> _Requirement_: No pictures, nothing altered: return the data below.

> _Supplied material_:
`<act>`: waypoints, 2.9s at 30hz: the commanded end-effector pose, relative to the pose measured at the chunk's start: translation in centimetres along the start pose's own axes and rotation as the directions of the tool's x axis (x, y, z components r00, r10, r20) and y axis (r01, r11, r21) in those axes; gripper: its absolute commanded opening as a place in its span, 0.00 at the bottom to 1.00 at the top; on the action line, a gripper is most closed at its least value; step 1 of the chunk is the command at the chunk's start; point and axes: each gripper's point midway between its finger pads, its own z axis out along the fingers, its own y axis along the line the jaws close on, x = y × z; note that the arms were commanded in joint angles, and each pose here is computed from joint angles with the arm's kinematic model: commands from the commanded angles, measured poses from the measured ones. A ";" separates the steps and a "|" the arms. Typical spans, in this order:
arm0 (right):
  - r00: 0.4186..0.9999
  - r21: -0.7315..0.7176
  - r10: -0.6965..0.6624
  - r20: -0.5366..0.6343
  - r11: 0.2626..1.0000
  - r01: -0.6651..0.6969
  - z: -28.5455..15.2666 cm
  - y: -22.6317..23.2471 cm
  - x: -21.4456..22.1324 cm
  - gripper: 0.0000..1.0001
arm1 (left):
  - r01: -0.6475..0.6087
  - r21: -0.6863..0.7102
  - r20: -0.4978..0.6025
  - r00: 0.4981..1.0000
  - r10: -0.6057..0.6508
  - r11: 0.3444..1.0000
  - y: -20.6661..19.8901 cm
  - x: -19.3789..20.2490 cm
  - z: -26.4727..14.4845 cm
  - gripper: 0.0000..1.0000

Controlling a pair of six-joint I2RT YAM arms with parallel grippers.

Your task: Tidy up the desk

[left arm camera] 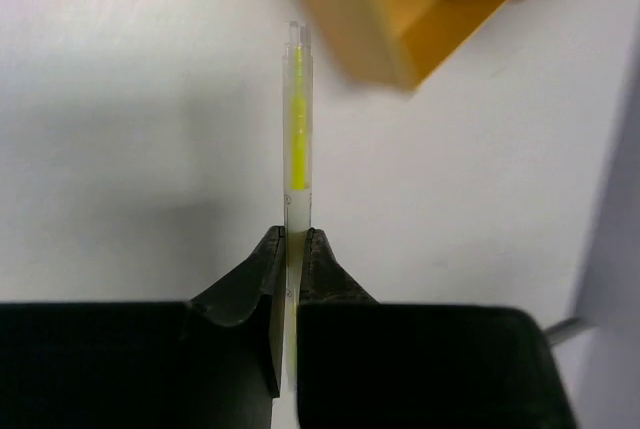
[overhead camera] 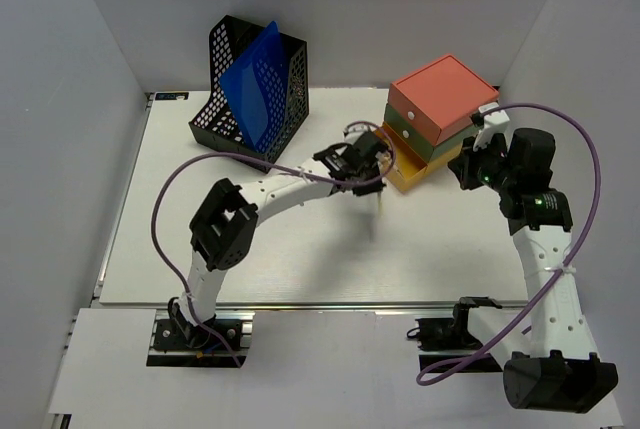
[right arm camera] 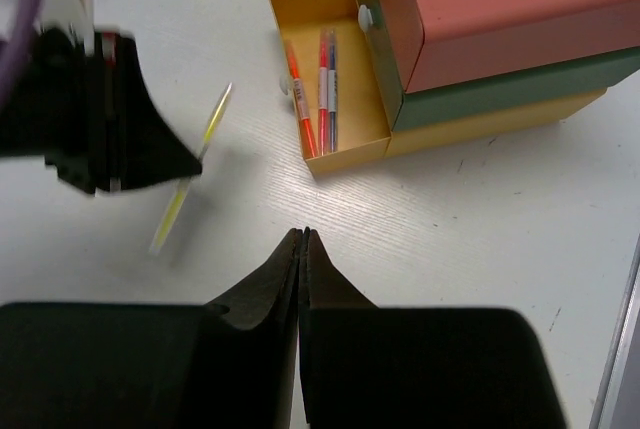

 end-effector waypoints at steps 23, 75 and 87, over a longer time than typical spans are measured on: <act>1.000 0.037 0.013 0.022 0.999 -0.013 -1.3 0.0 0.6 0.00 | 0.315 0.474 0.158 0.888 -0.432 0.822 -8.9 -15.7 2.9 0.00; 0.653 -0.131 -0.641 -0.403 0.747 0.652 18.2 4.7 8.2 0.00 | 0.145 0.159 0.271 0.945 -0.185 0.977 18.1 2.3 -18.8 0.62; 0.588 0.077 -0.602 -0.540 0.660 0.747 21.7 1.7 9.9 0.00 | 0.154 0.182 0.216 0.957 -0.193 0.971 17.7 3.5 -18.1 0.63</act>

> _Your solution_:
`<act>`: waypoints, 2.9s at 30hz: the commanded end-effector pose, relative to the pose measured at the chunk's start: translation in centimetres along the start pose's own axes and rotation as the directions of the tool's x axis (x, y, z components r00, r10, r20) and y axis (r01, r11, r21) in those axes; gripper: its absolute commanded opening as a place in its span, 0.00 at the bottom to 1.00 at the top; on the action line, a gripper is most closed at its least value; step 1 of the chunk is the command at the chunk's start; point and axes: each gripper's point midway between its finger pads, its own z axis out along the fingers, its own y axis along the line the jaws close on, x = y × z; note that the arms were commanded in joint angles, and each pose here is computed from joint angles with the arm's kinematic model: commands from the commanded angles, measured poses from the measured ones. A ";" separates the steps and a "|" the arms. Typical spans, in this order:
arm0 (right):
  - r00: 0.4186..0.9999
  - r21: -0.7315..0.7176
  - r10: -0.6965..0.6624
  - r20: -0.5366..0.6343
  - r11: 0.2626..1.0000
  - r01: -0.6651..0.6969
  - z: -28.5455..15.2666 cm
  - y: -22.6317..23.2471 cm
  - x: -21.4456..22.1324 cm
  - gripper: 0.0000..1.0001
arm1 (left):
  - r01: -0.6475..0.6087
  - r21: -0.6863..0.7102
  - r20: -0.4978..0.6025
  - r00: 0.4981..1.0000
  - r10: -0.6057..0.6508
  - r11: 0.3444..1.0000
  - y: -20.6661..19.8901 cm
  - x: -19.3789..20.2490 cm
  - z: -26.4727..14.4845 cm
  - gripper: 0.0000..1.0000

Controlling a pair of six-joint I2RT YAM arms with parallel grippers.

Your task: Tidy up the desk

[left arm camera] 
[overhead camera] 
[right arm camera] 

 end-effector waypoints at steps 23, 75 and 87, over a longer time than typical spans are measured on: <act>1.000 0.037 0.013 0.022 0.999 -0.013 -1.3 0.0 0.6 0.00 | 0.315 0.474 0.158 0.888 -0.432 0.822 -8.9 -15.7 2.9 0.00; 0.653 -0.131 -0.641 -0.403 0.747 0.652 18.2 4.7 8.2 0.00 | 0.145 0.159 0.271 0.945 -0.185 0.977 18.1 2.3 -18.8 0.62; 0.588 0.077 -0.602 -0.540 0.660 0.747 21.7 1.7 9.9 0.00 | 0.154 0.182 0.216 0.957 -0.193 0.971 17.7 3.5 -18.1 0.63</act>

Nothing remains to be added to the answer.